Gastrointestinal (GI) cancers represent 26% of the global cancer incidence and more than one-third of all cancer-related deaths [1]. Patients with upper GI cancers have a higher risk of venous thromboembolism than patients with other malignancies [2].
GI cancers are highly invasive and metastatic, and in many cases, they are associated with a poor prognosis. Innovative and wide-ranging treatments have been developed over the years, but their efficacy differs among individuals [3]. For these reasons, there is a great need for new prognostic biomarkers for the prediction of survival and predictive biomarkers for treatment efficacy or toxicity.
The study
A recent study analyzed a large prospective cohort of patients with newly diagnosed metastatic GI cancer enrolled in the ongoing multicenter observational HYPERCAN study (NCT02622815) [4] to evaluate the capability of plasma hemostatic biomarkers (measured before starting chemotherapy) to predict early disease progression at 6 months and 1-year overall survival (OS) [5].
The study population included 626 newly diagnosed metastatic GI patients from eight Italian oncology units enrolled between May 2012 and November 2019 in the HYPERCAN study [5].
Inclusion criteria were:
- Newly diagnosed metastatic colorectal cancer (CRC) or gastric cancer (GC), stage TXNXM1
- Being a candidate for systemic chemotherapy
Exclusion criteria were:
- Acute medical illnesses
- Hospitalization
- Therapeutic anticoagulation
- Life expectancy <3 months
The study population included 462 CRC and 164 GC with a median age of 66 years (range: 26–87 years), 61% of which were male.

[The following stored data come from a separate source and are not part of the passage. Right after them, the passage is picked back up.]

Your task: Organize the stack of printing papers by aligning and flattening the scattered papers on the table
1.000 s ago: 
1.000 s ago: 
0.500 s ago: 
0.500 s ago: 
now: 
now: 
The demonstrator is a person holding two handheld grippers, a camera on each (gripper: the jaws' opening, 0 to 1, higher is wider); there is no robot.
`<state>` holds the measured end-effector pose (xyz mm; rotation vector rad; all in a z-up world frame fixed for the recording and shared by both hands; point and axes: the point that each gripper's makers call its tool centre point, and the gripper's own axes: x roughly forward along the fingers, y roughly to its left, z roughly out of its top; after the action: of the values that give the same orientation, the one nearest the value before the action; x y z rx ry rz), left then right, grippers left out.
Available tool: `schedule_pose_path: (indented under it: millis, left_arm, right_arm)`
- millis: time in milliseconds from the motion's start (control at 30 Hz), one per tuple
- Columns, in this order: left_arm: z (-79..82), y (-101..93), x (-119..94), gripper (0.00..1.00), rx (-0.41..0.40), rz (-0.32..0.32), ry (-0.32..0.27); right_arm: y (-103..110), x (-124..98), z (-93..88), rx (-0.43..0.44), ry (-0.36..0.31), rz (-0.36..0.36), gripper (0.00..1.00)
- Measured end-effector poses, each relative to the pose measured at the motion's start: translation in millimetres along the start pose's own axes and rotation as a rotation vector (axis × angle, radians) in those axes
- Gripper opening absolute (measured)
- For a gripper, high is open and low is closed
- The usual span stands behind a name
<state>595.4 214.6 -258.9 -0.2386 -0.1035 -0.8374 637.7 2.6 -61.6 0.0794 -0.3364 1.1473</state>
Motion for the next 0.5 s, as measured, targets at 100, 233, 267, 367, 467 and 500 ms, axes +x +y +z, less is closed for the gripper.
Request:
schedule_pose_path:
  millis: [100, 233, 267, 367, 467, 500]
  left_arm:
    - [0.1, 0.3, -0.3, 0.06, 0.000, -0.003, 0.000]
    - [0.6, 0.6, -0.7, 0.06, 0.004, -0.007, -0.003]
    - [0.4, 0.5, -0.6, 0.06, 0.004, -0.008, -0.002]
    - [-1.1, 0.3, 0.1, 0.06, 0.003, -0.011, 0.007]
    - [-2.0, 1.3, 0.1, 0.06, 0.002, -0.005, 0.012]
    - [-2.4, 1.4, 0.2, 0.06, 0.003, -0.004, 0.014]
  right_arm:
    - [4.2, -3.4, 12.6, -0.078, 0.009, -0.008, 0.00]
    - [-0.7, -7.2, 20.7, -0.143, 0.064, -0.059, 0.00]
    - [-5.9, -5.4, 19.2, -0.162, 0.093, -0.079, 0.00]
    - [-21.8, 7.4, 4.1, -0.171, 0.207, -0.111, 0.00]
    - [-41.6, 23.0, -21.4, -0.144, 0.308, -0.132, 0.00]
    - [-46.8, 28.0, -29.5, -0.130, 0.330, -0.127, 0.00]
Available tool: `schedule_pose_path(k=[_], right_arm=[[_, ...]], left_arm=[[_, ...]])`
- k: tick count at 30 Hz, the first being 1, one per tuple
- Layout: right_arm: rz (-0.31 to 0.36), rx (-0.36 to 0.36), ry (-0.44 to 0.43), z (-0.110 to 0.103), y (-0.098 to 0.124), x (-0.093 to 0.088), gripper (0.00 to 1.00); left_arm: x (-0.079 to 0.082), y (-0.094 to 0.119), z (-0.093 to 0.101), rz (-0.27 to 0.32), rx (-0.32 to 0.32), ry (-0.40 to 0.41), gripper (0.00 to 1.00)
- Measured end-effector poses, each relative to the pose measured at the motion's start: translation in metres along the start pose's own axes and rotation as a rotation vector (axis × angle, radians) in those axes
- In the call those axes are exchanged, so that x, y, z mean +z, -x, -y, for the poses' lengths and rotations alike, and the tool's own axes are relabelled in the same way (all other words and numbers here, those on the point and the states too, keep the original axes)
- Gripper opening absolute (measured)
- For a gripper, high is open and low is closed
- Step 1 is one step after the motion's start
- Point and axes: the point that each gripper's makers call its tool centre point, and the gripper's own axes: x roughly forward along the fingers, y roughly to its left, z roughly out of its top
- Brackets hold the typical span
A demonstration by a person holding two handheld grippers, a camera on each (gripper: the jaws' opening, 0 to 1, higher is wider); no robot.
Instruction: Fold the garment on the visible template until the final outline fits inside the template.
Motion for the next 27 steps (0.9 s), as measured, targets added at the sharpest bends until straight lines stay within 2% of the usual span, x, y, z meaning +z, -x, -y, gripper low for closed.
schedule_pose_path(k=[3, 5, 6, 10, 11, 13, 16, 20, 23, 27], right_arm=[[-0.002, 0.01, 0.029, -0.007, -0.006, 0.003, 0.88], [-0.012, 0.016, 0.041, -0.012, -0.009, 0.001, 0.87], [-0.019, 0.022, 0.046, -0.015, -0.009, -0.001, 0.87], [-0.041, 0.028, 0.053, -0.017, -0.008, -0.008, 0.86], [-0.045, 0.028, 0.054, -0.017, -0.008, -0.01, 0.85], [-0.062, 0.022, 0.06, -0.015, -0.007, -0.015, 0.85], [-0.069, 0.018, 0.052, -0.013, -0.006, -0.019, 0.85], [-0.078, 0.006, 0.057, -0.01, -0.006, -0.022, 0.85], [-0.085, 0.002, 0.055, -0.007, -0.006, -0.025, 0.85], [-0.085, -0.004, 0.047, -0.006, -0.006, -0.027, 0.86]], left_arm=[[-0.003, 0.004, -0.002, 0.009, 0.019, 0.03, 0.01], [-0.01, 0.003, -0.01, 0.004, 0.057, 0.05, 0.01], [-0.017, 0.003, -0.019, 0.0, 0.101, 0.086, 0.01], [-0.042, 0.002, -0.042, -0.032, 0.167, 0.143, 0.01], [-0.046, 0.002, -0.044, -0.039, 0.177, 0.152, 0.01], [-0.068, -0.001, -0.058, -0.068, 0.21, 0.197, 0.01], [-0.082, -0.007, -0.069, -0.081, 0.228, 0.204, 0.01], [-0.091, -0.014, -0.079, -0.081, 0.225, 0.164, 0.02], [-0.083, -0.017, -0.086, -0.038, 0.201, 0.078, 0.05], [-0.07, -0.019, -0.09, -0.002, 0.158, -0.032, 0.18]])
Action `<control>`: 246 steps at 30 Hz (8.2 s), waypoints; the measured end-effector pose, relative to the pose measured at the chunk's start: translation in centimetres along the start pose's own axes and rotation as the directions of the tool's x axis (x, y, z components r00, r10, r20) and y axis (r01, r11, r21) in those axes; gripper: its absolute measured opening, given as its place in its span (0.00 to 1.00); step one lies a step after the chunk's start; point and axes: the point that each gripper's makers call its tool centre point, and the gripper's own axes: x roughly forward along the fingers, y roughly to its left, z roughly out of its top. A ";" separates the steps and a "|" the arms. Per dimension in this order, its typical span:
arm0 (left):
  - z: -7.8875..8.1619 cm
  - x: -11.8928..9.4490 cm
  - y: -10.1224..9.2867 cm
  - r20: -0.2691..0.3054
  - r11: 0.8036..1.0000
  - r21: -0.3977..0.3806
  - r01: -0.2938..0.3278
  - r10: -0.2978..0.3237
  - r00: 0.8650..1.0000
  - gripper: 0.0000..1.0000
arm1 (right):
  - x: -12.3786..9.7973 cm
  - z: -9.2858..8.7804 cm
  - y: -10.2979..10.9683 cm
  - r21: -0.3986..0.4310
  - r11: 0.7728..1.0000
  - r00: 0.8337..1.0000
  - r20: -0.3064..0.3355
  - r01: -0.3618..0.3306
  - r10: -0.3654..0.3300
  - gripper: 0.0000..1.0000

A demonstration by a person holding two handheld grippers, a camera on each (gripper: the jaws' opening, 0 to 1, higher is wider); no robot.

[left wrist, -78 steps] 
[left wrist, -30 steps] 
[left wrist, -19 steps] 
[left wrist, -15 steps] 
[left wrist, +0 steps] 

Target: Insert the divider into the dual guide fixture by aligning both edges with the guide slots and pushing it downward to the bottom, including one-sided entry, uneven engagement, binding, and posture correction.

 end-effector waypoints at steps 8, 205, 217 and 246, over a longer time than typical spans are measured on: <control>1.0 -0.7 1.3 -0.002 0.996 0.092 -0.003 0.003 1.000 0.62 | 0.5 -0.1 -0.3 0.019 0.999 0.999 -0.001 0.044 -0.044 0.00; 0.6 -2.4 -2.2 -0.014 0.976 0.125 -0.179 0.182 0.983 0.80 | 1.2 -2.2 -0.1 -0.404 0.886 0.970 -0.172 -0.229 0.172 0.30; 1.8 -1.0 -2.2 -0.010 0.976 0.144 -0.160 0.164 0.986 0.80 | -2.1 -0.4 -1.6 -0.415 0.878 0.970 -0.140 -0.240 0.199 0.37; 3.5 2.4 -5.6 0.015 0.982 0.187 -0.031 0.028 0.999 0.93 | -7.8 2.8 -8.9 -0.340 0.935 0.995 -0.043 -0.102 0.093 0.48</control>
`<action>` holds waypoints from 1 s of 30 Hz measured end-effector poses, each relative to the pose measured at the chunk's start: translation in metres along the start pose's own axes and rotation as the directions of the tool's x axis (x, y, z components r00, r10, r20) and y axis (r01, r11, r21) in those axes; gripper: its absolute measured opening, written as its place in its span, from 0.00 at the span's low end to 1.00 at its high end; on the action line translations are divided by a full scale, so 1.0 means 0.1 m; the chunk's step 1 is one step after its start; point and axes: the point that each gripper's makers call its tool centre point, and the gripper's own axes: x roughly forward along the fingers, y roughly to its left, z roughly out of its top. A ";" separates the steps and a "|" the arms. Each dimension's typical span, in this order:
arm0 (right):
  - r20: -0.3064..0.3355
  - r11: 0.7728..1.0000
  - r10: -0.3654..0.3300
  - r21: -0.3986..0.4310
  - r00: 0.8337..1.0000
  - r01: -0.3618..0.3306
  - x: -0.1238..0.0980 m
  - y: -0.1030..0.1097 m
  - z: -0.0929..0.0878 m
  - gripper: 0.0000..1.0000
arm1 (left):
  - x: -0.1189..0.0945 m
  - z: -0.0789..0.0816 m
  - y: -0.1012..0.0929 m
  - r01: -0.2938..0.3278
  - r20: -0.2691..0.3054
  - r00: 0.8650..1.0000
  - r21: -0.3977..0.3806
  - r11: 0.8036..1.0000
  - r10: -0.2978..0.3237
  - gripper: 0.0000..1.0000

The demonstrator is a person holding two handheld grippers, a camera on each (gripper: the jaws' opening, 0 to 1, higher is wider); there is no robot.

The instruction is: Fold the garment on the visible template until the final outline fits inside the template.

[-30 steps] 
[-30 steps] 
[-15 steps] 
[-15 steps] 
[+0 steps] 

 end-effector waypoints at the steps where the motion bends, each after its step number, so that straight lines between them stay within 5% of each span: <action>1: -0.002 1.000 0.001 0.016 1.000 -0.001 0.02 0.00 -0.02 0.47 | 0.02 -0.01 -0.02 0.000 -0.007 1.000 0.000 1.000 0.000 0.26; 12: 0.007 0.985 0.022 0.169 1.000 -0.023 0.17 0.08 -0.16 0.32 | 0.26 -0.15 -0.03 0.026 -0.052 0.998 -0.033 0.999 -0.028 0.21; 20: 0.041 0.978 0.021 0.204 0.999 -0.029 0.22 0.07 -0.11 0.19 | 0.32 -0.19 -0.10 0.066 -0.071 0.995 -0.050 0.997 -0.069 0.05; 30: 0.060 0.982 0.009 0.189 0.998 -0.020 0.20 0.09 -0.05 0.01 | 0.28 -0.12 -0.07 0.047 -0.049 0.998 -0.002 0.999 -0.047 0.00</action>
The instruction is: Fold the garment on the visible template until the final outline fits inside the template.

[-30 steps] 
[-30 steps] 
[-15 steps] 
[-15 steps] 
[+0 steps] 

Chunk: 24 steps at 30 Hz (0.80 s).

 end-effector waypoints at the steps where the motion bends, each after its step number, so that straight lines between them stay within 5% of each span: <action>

The analysis wanted to unveil if prechemotherapy values of hypercoagulation biomarkers and endogenous thrombin potential (ETP) may be predictive for disease progression at 6 months and 1-year OS [5].
Results
Disease progression at 6 months was observed in 25.6% of patients with metastatic GI, more in GC (46.2%) than CRC (18.8%).
The multivariate model, stratified for age, site of tumor, and number of metastases, identified D-dimer >420 ng/mL (Subdistribution Hazard Ratio, SHR = 1.4, 95% CI: 1.1–2.1; p=0.047) and ETP >1700 nM·min (SHR = 1.6, 95% CI: 1.1–2.2; p=0.014) as independent risk factors for disease progression at 6 months [5].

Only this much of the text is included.